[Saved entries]
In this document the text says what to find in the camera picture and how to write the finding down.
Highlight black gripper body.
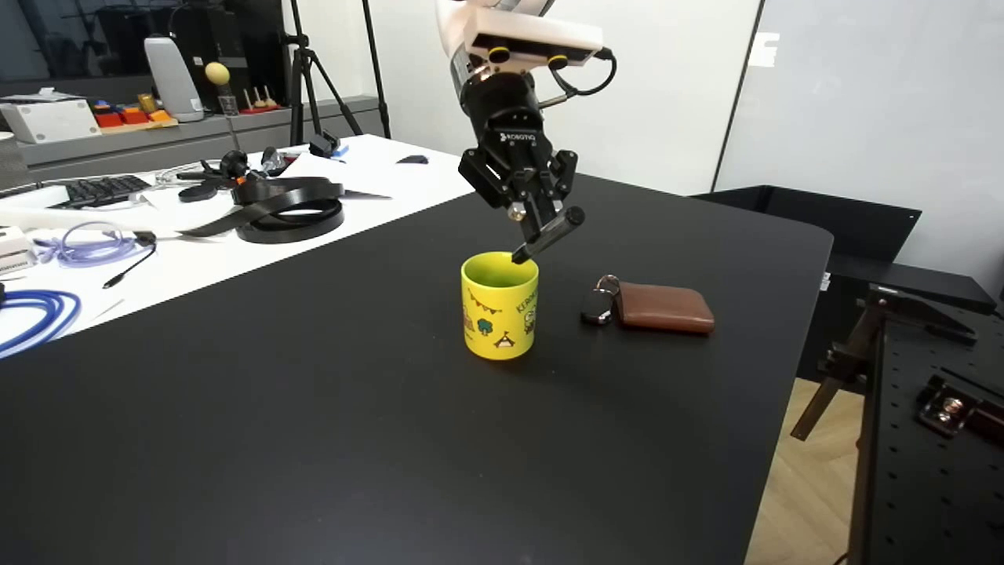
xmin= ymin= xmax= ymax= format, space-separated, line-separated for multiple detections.
xmin=465 ymin=69 xmax=557 ymax=201

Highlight black car key fob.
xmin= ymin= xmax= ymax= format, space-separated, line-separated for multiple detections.
xmin=578 ymin=268 xmax=622 ymax=330

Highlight yellow-green printed mug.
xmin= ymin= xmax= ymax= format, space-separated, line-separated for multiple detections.
xmin=459 ymin=246 xmax=542 ymax=363

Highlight brown leather key pouch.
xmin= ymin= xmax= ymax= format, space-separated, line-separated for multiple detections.
xmin=609 ymin=280 xmax=719 ymax=338

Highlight grey counter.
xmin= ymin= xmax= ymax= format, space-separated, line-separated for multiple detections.
xmin=0 ymin=94 xmax=385 ymax=198

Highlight yellow ball stand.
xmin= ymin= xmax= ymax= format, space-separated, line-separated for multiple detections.
xmin=176 ymin=59 xmax=275 ymax=207

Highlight brown metal stand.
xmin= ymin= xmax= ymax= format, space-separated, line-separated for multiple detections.
xmin=790 ymin=281 xmax=982 ymax=442

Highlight orange toy blocks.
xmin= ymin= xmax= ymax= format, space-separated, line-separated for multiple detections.
xmin=92 ymin=91 xmax=179 ymax=130

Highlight black keyboard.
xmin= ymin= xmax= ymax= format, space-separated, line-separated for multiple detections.
xmin=61 ymin=172 xmax=158 ymax=211

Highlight dark glass window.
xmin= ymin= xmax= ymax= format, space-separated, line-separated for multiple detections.
xmin=0 ymin=0 xmax=293 ymax=107

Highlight brown metal fixture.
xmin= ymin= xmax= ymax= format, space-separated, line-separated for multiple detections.
xmin=916 ymin=369 xmax=1004 ymax=442

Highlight white box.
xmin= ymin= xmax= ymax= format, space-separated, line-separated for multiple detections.
xmin=0 ymin=91 xmax=103 ymax=148

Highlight black perforated breadboard table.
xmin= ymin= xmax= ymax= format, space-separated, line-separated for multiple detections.
xmin=844 ymin=302 xmax=1004 ymax=565

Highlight white electronic device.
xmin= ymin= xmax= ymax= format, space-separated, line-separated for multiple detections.
xmin=0 ymin=219 xmax=45 ymax=276

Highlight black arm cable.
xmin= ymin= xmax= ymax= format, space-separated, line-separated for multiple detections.
xmin=536 ymin=43 xmax=622 ymax=99

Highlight black camera tripod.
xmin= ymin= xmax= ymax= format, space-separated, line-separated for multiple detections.
xmin=279 ymin=0 xmax=367 ymax=151

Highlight black coiled cable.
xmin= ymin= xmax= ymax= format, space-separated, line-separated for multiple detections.
xmin=207 ymin=172 xmax=393 ymax=244

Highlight white wall switch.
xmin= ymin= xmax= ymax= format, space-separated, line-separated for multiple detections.
xmin=748 ymin=27 xmax=783 ymax=72

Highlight thin black cable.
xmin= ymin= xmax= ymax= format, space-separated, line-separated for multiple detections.
xmin=99 ymin=230 xmax=164 ymax=290

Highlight purple coiled cable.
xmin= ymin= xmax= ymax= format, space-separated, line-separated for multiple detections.
xmin=30 ymin=217 xmax=140 ymax=266

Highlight blue coiled cable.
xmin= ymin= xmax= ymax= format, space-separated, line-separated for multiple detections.
xmin=0 ymin=288 xmax=86 ymax=362

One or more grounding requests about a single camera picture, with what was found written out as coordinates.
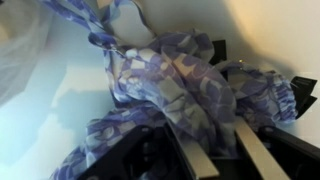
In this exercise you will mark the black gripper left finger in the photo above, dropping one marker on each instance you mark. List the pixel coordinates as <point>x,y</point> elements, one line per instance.
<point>200,163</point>

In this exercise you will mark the black angular piece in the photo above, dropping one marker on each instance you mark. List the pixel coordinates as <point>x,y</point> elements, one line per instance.
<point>303,90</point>

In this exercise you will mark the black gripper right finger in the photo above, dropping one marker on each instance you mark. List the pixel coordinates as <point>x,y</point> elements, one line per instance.
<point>263,156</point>

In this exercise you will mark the white red plastic bag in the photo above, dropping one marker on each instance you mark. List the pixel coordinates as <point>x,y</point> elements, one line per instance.
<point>20,50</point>

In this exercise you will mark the purple floral cloth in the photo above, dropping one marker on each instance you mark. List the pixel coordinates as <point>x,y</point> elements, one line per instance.
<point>173,83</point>

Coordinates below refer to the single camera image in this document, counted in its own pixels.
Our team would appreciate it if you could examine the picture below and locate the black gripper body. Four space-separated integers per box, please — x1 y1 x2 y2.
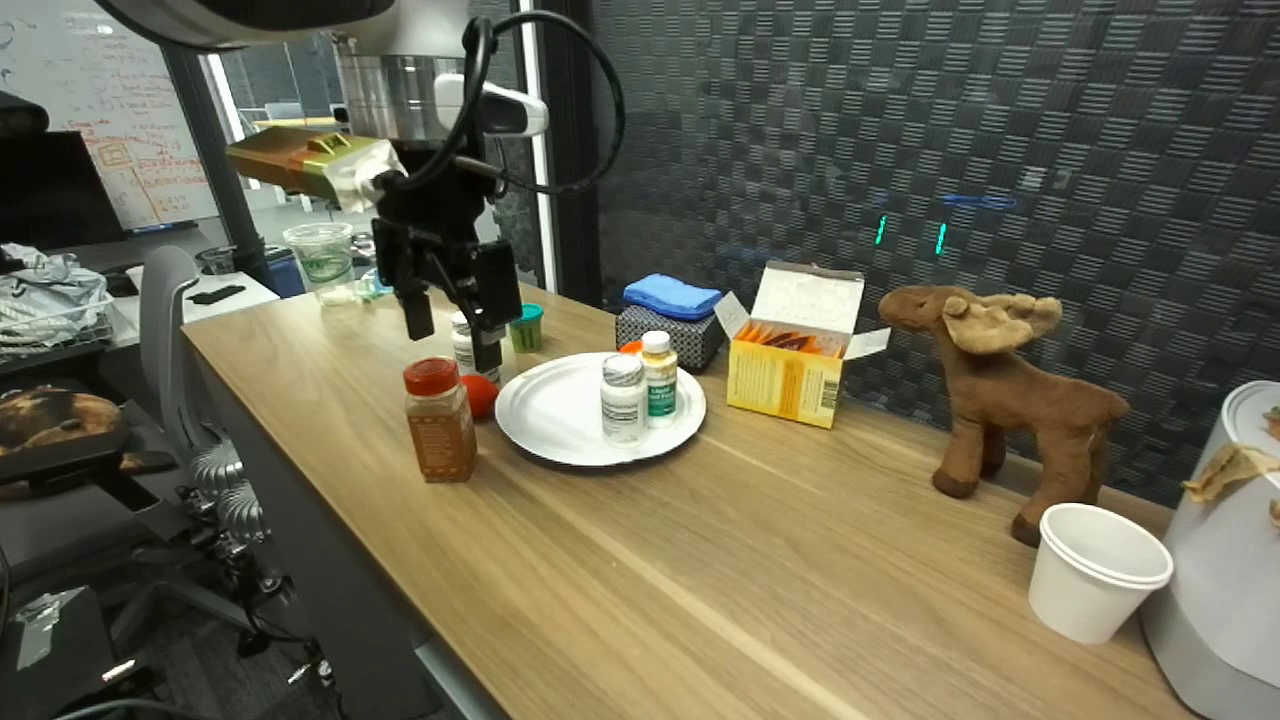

TASK DETAILS - There is a line with "Highlight brown metal stand." and a line with "Highlight black arm cable." above. Copy exactly those two lines and all lines between them, with nothing else.

YOUR RESPONSE -
Highlight brown metal stand.
xmin= ymin= xmax= ymax= format, space-separated, line-separated for multiple detections.
xmin=790 ymin=281 xmax=982 ymax=442

Highlight orange toy blocks.
xmin= ymin= xmax= ymax= format, space-separated, line-separated for multiple detections.
xmin=92 ymin=91 xmax=179 ymax=130

Highlight black keyboard.
xmin= ymin= xmax= ymax= format, space-separated, line-separated for multiple detections.
xmin=61 ymin=172 xmax=158 ymax=211

Highlight dark glass window.
xmin= ymin= xmax= ymax= format, space-separated, line-separated for multiple detections.
xmin=0 ymin=0 xmax=293 ymax=107

Highlight brown metal fixture.
xmin= ymin= xmax= ymax= format, space-separated, line-separated for multiple detections.
xmin=916 ymin=369 xmax=1004 ymax=442

Highlight white box.
xmin= ymin= xmax= ymax= format, space-separated, line-separated for multiple detections.
xmin=0 ymin=91 xmax=103 ymax=148

Highlight black perforated breadboard table.
xmin= ymin= xmax= ymax= format, space-separated, line-separated for multiple detections.
xmin=844 ymin=302 xmax=1004 ymax=565

Highlight white electronic device.
xmin= ymin= xmax= ymax= format, space-separated, line-separated for multiple detections.
xmin=0 ymin=219 xmax=45 ymax=276

Highlight black arm cable.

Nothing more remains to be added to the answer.